Requirement
Using the listing below, report each line holding the string "target".

Data extracts
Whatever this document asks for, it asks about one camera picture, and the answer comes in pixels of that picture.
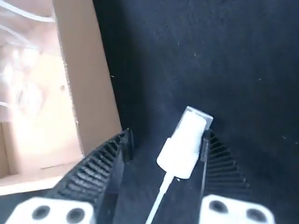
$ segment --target plastic bag
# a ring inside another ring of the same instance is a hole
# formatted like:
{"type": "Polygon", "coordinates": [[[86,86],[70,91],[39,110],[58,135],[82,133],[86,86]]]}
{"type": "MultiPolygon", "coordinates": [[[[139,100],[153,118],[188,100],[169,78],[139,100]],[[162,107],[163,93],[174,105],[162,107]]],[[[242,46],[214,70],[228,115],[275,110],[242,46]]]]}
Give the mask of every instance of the plastic bag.
{"type": "Polygon", "coordinates": [[[44,53],[61,56],[52,1],[0,0],[0,122],[41,110],[45,94],[30,73],[44,53]]]}

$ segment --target cardboard box
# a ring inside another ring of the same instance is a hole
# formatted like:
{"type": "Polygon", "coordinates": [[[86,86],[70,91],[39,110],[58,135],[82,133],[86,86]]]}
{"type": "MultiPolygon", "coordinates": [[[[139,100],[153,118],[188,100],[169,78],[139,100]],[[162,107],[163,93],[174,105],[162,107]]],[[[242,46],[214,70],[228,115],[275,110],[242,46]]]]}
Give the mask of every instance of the cardboard box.
{"type": "MultiPolygon", "coordinates": [[[[7,2],[37,13],[44,1],[7,2]]],[[[0,72],[13,74],[13,91],[6,96],[13,106],[0,111],[8,121],[0,124],[0,195],[53,187],[84,155],[121,131],[93,1],[53,0],[48,6],[56,23],[6,18],[16,21],[11,27],[29,43],[4,41],[0,31],[0,60],[6,62],[0,72]],[[15,99],[24,83],[34,84],[43,97],[34,115],[15,99]]]]}

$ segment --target black fabric background
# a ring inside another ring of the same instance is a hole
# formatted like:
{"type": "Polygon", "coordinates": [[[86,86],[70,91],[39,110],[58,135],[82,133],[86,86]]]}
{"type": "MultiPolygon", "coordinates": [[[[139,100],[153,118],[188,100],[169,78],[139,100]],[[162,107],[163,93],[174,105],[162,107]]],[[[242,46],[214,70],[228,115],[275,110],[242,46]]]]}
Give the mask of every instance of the black fabric background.
{"type": "MultiPolygon", "coordinates": [[[[164,175],[156,157],[187,105],[214,116],[256,202],[277,223],[299,223],[299,3],[94,3],[121,122],[136,140],[114,223],[145,222],[164,175]]],[[[196,223],[201,172],[198,164],[189,180],[174,181],[154,223],[196,223]]]]}

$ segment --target bolt hole
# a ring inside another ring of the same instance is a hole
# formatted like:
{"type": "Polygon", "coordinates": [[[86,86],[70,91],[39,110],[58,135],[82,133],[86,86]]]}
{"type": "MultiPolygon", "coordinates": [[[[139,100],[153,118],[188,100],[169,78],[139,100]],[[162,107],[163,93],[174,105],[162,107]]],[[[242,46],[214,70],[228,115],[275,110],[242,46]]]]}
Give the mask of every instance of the bolt hole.
{"type": "Polygon", "coordinates": [[[223,202],[220,202],[220,201],[211,201],[209,208],[211,210],[214,210],[219,213],[228,213],[227,206],[223,202]]]}
{"type": "Polygon", "coordinates": [[[85,212],[83,209],[72,209],[67,213],[66,221],[71,224],[79,223],[83,220],[85,212]]]}
{"type": "Polygon", "coordinates": [[[50,212],[50,207],[48,205],[42,205],[36,208],[32,213],[32,218],[34,220],[41,220],[48,216],[50,212]]]}
{"type": "Polygon", "coordinates": [[[248,209],[246,216],[247,218],[259,223],[265,223],[267,221],[265,214],[257,209],[248,209]]]}

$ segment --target white spray nozzle
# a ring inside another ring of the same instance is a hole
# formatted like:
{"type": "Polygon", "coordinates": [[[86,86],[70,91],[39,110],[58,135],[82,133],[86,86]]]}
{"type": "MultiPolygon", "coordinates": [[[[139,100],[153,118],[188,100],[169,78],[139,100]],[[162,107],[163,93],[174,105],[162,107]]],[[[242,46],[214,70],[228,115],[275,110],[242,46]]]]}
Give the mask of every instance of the white spray nozzle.
{"type": "Polygon", "coordinates": [[[157,158],[157,164],[166,172],[159,194],[146,224],[151,224],[164,194],[174,177],[188,179],[199,157],[204,131],[210,128],[213,117],[187,107],[175,132],[168,138],[157,158]]]}

Your response
$ segment --target plastic bag
$ segment --target cardboard box
$ segment --target black fabric background
$ segment --target bolt hole
$ segment --target white spray nozzle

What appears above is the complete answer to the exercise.